[Source records]
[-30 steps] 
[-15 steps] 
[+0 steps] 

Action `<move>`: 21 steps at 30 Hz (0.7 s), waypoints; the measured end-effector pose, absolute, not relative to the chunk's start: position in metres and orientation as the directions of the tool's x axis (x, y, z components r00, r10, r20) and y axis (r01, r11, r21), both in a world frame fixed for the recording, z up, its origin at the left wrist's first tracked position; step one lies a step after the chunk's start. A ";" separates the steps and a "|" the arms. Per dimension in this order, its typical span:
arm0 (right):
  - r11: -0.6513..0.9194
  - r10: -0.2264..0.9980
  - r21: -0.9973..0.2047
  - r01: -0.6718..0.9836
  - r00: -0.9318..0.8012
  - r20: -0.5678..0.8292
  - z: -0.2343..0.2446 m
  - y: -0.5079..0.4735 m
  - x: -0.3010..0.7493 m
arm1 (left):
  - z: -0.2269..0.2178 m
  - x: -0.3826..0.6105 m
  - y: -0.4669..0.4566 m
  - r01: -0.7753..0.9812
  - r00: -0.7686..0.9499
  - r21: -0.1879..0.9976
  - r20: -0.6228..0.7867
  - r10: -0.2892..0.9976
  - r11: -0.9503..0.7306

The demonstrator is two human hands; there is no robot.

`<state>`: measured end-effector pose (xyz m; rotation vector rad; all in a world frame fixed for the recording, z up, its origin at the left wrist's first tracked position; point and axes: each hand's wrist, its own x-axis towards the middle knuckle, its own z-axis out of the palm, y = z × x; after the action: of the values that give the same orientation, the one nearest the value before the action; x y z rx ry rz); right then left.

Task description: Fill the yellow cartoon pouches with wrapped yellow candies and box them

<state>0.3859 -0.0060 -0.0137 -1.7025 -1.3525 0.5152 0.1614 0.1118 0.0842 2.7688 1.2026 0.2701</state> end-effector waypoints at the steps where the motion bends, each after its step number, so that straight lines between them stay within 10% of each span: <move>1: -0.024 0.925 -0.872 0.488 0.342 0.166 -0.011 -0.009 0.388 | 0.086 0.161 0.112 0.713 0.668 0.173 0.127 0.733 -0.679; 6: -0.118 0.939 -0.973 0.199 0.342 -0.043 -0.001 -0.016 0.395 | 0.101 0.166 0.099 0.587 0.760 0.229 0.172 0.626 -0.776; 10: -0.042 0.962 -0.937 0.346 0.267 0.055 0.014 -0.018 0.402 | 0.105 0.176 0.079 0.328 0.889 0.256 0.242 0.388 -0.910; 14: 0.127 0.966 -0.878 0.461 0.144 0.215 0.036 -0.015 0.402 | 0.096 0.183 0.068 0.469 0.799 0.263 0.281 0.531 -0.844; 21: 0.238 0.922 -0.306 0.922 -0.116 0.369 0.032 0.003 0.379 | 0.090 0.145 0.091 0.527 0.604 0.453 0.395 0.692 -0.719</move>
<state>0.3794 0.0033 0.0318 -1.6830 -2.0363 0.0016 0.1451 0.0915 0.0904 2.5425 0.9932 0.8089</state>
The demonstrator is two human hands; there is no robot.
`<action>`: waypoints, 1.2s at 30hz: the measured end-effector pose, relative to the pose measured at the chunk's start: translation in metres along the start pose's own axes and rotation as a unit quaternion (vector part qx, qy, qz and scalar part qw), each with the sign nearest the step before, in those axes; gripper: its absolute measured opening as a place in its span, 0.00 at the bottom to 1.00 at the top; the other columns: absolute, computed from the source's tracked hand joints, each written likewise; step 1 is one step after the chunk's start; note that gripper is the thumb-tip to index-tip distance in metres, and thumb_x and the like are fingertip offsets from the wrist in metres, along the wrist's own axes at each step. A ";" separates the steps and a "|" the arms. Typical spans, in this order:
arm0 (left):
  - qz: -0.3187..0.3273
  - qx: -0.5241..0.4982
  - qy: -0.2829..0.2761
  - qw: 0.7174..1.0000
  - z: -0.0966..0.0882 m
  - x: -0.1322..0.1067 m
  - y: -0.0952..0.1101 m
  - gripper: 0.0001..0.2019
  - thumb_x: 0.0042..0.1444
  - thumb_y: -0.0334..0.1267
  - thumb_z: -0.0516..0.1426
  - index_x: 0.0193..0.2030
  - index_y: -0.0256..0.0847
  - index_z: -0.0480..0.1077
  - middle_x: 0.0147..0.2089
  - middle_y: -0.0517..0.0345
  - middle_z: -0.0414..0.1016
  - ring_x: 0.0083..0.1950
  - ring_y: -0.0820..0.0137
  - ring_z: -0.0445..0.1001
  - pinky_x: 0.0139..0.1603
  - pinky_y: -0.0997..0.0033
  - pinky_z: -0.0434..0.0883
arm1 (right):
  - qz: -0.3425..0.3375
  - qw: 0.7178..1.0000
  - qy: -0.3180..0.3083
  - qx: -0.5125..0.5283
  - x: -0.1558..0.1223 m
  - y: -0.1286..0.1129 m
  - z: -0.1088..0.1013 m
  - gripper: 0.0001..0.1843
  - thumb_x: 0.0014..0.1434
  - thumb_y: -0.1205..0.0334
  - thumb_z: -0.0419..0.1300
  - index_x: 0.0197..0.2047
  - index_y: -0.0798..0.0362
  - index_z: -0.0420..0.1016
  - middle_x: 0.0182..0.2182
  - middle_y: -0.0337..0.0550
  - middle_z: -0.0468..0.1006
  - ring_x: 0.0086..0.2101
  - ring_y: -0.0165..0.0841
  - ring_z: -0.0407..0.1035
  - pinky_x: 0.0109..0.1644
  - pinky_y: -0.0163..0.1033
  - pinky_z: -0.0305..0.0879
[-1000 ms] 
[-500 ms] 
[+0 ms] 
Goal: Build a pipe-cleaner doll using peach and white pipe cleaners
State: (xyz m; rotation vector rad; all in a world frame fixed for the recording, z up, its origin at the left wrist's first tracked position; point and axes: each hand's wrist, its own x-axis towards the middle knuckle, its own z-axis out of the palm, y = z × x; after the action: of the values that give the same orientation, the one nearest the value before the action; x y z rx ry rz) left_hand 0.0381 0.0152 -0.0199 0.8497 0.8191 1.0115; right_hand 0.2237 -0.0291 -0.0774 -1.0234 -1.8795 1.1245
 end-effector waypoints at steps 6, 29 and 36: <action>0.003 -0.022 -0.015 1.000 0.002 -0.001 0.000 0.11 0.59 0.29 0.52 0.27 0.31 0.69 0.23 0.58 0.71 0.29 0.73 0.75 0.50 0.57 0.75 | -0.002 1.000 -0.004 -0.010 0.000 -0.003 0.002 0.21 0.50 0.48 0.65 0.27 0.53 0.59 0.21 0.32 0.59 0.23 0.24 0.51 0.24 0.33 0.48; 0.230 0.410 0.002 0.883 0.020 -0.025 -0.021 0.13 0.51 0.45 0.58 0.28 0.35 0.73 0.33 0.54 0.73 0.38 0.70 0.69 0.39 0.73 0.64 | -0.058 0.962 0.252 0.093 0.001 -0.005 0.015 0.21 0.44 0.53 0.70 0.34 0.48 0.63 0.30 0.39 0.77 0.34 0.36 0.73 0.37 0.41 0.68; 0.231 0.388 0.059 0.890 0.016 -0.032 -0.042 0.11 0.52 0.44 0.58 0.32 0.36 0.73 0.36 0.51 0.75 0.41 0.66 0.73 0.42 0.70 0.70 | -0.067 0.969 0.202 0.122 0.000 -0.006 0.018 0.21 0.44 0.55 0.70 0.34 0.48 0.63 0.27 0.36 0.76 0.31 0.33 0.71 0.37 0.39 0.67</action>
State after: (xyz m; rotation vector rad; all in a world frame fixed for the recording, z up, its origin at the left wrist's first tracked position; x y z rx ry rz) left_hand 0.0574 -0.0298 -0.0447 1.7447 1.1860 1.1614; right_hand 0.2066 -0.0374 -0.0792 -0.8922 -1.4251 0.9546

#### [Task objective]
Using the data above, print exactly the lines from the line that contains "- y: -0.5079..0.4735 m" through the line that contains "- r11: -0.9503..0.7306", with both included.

#### [Result of the exercise]
  - y: -0.5079..0.4735 m
  - x: -0.3010..0.7493 m
arm1 (left):
  - z: -0.2269..0.2178 m
  - x: -0.3826..0.6105 m
  - y: -0.4669..0.4566 m
  - r01: -0.7753..0.9812
  - r00: -0.7686..0.9499
  - r21: -0.1879..0.9976
  - r20: -0.6228..0.7867
  - r10: -0.2892..0.9976
  - r11: -0.9503..0.7306

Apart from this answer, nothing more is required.